Helping People Change: Coaching With Compassion For Lifelong Learning And Growth

By R. E. Boyatzis, M. Smith, & E. Van Oosten
Boston, MA: Harvard Business Review Press (2019)


Boyatzis, Smith, and Oosten have done a terrific job of putting forth a great resource to help people and challenge coaching’s status quo. Coaching traditionally has comprised a nonpersonal approach, focusing on helping a person achieve better performance in a specific area without focusing on building a relationship. The research presented in this book shows that “when a resonant relationship is created, the coach and the person being coached become attuned as they operate on the same emotional wavelength” (p. 19). This makes coaching more effective and inspires holistic changes.

When focused on fixing a superficial problem, a person will experience limited long-term results dealing with underlying issues. The problem-centered approach “does not work well, if at all, to motivate sustained learning, change, or adaptation. It might, at times, lead to quick corrective action” (p. 20). It will not bring sustainable results. Instead of just focusing on a task, people must understand the power of a “long-term dream or vision, people draw energy from that vision and are able to sustain their effort to change” (p. 20).

There is a noticeable difference when a person is coached with compassion versus when coached for compliance. Compliance coaching focuses on a specific task or goal that a person wants to accomplish. An example of this is a marathon runner trying to improve his/her running time. Here, a coach will focus on helping the marathon runner reach that goal. Coaching with compassion will look at the person as a whole and help develop them, not only for the now but also for the long term. This type of coaching shows “a genuine sense of caring and concern, focusing on the other person, providing support and encouragement, and facilitating the discovery and pursuit of that person’s dreams and passions” (p. 20).
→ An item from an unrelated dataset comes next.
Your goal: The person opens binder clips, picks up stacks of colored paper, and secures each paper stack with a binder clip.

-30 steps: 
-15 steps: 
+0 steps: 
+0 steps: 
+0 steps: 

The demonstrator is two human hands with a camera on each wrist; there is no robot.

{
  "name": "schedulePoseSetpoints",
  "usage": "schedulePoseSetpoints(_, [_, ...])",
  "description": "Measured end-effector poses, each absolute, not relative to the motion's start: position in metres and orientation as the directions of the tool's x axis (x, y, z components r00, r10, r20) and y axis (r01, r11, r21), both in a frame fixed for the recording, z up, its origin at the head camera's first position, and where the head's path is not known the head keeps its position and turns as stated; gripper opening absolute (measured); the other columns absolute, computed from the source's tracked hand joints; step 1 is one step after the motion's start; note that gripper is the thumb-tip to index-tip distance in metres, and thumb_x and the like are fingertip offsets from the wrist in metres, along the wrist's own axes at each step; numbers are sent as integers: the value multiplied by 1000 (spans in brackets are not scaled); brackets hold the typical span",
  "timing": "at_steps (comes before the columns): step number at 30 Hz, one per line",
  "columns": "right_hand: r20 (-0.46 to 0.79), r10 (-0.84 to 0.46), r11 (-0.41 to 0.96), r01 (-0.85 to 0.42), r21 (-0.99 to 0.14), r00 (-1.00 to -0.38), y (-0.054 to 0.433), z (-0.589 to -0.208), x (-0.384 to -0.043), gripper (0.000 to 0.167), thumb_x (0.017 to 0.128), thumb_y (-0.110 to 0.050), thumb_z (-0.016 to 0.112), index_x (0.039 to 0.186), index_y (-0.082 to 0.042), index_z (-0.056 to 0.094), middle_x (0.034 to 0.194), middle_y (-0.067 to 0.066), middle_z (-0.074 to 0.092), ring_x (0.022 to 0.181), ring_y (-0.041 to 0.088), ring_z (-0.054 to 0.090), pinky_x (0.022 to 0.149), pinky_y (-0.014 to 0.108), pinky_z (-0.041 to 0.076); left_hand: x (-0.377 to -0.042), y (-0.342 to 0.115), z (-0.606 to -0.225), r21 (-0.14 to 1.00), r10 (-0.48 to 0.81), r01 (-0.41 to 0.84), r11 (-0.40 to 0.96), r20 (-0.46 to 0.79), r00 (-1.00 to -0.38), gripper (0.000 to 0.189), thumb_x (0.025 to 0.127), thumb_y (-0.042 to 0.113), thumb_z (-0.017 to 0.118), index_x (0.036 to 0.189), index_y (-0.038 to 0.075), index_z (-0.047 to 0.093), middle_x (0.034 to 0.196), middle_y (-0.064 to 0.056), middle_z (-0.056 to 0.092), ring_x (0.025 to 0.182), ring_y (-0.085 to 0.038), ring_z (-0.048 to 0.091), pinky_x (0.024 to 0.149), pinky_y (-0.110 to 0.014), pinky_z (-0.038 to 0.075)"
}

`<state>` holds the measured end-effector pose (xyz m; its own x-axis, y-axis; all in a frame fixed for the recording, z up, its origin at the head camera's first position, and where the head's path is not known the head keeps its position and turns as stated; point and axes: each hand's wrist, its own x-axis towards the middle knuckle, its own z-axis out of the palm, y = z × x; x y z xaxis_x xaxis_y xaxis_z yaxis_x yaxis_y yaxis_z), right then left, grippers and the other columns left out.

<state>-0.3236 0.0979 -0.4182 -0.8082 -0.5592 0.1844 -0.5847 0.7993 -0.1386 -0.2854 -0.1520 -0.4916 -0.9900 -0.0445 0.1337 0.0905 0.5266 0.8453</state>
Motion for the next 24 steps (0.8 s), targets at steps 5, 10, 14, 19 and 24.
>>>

The authors shared their research on how coaching for compliance generates negative emotional attractors (NEA) which activates the sympathetic nervous system, whose primary process stimulates the body’s fight or flight response. Coaching with compassion taps into the positive emotional attractor (PEA) which activates “the parasympathetic nervous system, which sets into motion a set of physiological responses that put the person in a more relaxed and open state” (p. 72). This is useful for leaders who desire to help and inspire people. It is also useful for clergy as they disciple or help individuals or a congregation. Knowing how to help people activate the parasympathetic nervous system by asking the right questions at the right time (coachable moments) and showing compassion can be a game-changer for leaders who want to create a lasting impact on the people.
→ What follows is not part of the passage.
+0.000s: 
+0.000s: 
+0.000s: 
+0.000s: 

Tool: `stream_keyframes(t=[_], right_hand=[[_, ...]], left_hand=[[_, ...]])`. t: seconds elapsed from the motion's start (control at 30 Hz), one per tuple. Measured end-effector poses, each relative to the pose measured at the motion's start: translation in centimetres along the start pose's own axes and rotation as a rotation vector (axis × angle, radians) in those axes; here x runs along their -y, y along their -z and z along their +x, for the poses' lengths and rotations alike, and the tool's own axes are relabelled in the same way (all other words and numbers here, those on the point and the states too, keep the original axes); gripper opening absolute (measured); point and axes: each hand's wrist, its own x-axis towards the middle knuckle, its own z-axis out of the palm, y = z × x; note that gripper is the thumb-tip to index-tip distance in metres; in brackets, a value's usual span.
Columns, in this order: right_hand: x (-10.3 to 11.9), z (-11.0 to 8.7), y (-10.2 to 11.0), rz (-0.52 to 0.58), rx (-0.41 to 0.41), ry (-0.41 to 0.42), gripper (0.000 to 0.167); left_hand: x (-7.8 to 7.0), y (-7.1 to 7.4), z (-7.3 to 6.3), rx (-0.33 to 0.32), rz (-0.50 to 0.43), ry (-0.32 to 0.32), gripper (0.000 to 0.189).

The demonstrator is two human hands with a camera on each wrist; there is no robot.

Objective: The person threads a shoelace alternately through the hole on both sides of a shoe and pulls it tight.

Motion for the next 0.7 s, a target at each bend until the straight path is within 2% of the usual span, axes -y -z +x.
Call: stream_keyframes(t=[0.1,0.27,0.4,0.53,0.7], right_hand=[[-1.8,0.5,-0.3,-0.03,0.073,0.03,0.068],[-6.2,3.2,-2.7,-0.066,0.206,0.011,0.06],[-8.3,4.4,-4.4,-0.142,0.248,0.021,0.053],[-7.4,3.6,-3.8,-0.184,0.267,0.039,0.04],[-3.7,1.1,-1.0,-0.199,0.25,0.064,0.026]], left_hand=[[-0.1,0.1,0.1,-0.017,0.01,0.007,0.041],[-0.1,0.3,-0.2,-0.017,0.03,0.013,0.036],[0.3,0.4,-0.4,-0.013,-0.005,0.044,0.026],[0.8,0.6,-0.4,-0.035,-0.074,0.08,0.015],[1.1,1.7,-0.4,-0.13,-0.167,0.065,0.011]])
This resource is valuable, and it allows people in leadership positions to learn the value of doing the right type of coaching. It provides readers with stories to illustrate how coaching with compassion could make a difference and offers exercises that help people tap into the PEA. The authors say coaching for compliance is needed, but only “in small doses” (p. 256), in specific situations. The authors maintain that coaching with compassion should be the norm.
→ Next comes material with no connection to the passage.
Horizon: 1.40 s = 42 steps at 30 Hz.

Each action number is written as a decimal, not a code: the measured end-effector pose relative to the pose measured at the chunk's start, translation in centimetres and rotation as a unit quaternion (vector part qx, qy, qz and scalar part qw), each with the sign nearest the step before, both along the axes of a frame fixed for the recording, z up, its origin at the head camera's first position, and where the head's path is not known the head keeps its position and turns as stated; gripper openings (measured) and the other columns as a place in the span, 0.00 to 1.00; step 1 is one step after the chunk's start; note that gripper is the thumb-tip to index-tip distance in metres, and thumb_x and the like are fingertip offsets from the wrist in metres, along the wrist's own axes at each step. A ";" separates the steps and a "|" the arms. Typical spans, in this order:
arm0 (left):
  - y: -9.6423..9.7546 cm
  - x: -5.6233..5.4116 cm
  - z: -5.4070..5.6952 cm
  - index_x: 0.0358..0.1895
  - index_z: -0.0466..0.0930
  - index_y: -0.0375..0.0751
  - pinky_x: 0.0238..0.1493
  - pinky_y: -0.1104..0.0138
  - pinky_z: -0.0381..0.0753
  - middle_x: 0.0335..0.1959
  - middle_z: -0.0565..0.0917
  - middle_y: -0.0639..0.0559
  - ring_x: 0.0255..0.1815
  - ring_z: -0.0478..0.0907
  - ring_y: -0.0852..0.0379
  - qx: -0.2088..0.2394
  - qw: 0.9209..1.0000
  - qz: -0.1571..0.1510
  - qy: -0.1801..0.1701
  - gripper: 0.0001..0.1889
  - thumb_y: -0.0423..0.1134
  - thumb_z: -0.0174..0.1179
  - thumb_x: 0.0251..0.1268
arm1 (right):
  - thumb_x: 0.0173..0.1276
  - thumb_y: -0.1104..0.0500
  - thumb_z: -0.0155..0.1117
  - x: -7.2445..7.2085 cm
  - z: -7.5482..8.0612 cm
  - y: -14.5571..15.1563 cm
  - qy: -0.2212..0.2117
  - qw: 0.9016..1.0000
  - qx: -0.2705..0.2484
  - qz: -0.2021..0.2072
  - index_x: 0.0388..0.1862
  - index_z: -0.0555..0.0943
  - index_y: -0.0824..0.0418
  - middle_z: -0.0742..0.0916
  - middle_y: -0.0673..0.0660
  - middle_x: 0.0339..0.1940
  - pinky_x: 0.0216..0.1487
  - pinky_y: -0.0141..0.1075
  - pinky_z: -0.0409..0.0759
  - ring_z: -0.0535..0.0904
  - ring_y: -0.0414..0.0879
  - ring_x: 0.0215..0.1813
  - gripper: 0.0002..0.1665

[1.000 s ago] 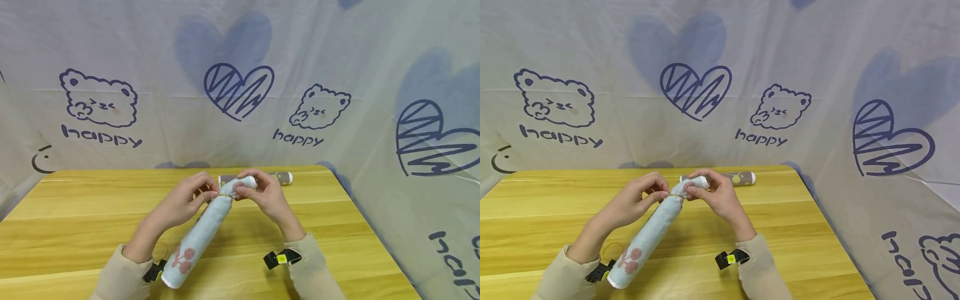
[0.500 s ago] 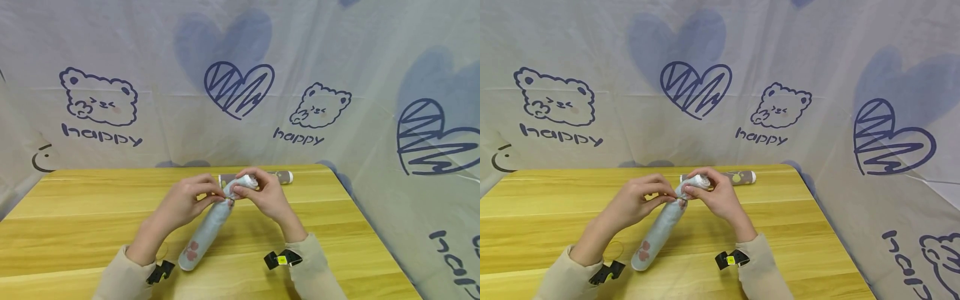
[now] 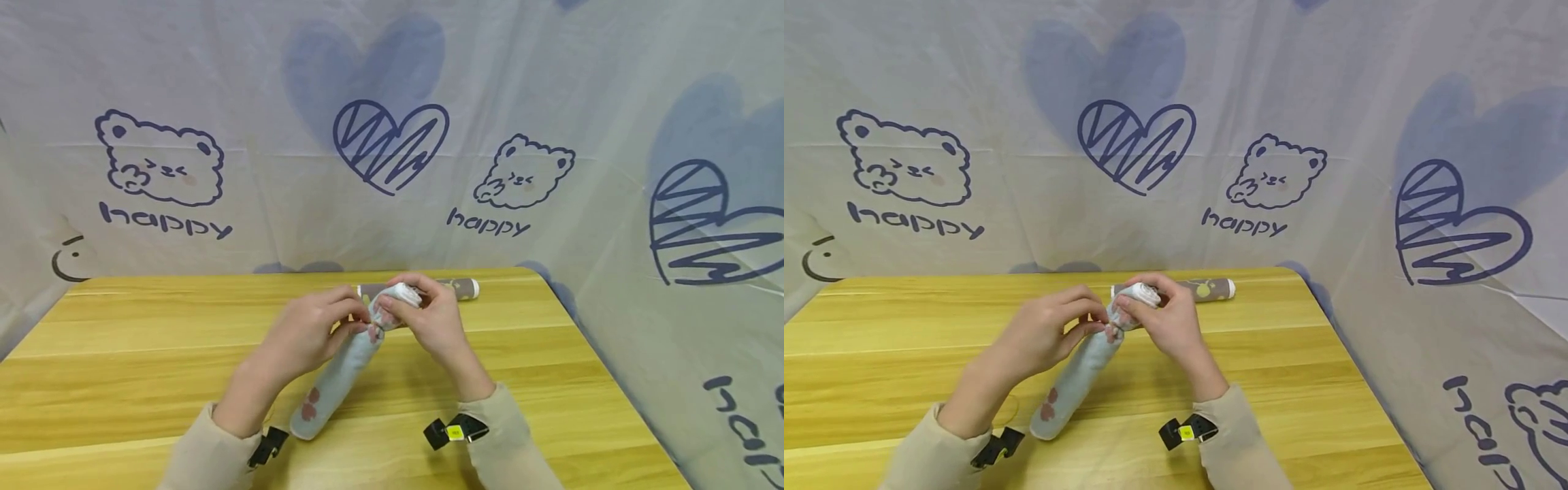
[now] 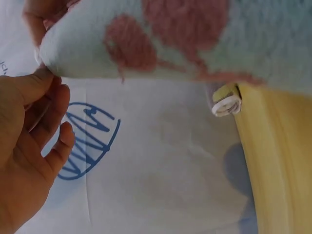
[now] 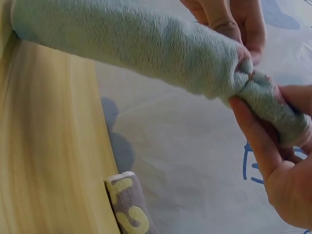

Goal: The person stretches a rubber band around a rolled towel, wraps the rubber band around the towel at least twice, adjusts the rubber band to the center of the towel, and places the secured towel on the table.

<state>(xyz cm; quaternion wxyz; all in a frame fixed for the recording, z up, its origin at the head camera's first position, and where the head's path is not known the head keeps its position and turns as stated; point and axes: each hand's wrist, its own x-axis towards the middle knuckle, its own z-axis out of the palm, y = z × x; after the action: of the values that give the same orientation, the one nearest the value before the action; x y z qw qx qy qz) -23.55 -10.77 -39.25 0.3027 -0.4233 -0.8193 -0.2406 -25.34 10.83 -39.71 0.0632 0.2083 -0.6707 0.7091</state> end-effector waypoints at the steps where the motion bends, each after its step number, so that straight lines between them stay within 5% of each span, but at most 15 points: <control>1: 0.1 0.1 -0.1 0.38 0.87 0.43 0.36 0.68 0.84 0.37 0.85 0.56 0.33 0.82 0.61 -0.012 1.000 0.007 -0.008 0.06 0.32 0.74 0.62 | 0.64 0.75 0.72 0.0 0.0 -0.1 -0.003 1.000 0.003 -0.011 0.50 0.81 0.77 0.84 0.58 0.39 0.32 0.33 0.87 0.82 0.42 0.32 0.16; 10: 0.7 0.0 -0.8 0.37 0.81 0.45 0.34 0.68 0.81 0.34 0.77 0.58 0.31 0.75 0.62 -0.035 0.997 0.019 -0.068 0.06 0.33 0.69 0.69 | 0.62 0.73 0.75 0.1 -0.1 -0.6 -0.021 0.998 0.012 -0.056 0.49 0.84 0.74 0.84 0.60 0.40 0.30 0.32 0.86 0.81 0.42 0.31 0.16; 22: 2.4 0.5 -1.5 0.38 0.76 0.46 0.38 0.70 0.80 0.34 0.74 0.59 0.34 0.72 0.63 -0.055 0.981 -0.025 -0.182 0.05 0.36 0.62 0.75 | 0.63 0.77 0.72 -2.0 -1.5 1.1 0.002 0.996 -0.009 -0.090 0.48 0.83 0.79 0.86 0.55 0.37 0.31 0.28 0.84 0.81 0.39 0.31 0.15; 28: 1.6 0.4 -1.2 0.39 0.73 0.46 0.36 0.68 0.79 0.34 0.74 0.58 0.34 0.72 0.62 -0.020 0.978 -0.008 -0.209 0.06 0.34 0.60 0.75 | 0.70 0.73 0.67 -2.1 -1.8 1.4 -0.016 0.999 0.006 -0.033 0.55 0.79 0.77 0.84 0.54 0.39 0.34 0.27 0.83 0.80 0.39 0.34 0.16; 34: 0.3 0.1 -0.6 0.40 0.73 0.43 0.36 0.67 0.77 0.34 0.74 0.55 0.35 0.72 0.60 0.012 0.974 -0.030 -0.223 0.06 0.28 0.59 0.75 | 0.73 0.72 0.60 -1.8 -1.5 1.6 0.023 0.997 0.009 0.067 0.66 0.75 0.73 0.82 0.66 0.57 0.44 0.34 0.87 0.83 0.44 0.46 0.23; 42: -0.9 -0.5 -0.5 0.40 0.76 0.42 0.39 0.66 0.78 0.37 0.77 0.54 0.38 0.74 0.58 0.060 0.964 -0.049 -0.255 0.07 0.26 0.58 0.75 | 0.66 0.76 0.69 -1.6 -1.3 2.5 0.020 0.990 0.030 0.137 0.66 0.74 0.71 0.78 0.66 0.62 0.50 0.40 0.88 0.82 0.48 0.52 0.30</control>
<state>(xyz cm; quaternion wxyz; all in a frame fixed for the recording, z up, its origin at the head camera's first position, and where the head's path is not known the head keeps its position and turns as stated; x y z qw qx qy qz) -24.01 -11.67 -39.75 0.0961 -0.3683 -0.8320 -0.4036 -26.97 13.29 -41.06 -0.0269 0.3144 -0.6551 0.6865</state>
I recommend this book for anyone who wants to help people by investing in them, caring for the person, and walking side-by-side with them as long-lasting changes are made. “Great helpers and coaches inspire, encourage, and support others in the pursuit of their dreams and the achievement of their full potential” (p. 257).

WALTER CARDENAS is a pastor of the Mountain View Conference of Seventh-day Adventists in Parkersburg, West Virginia, USA.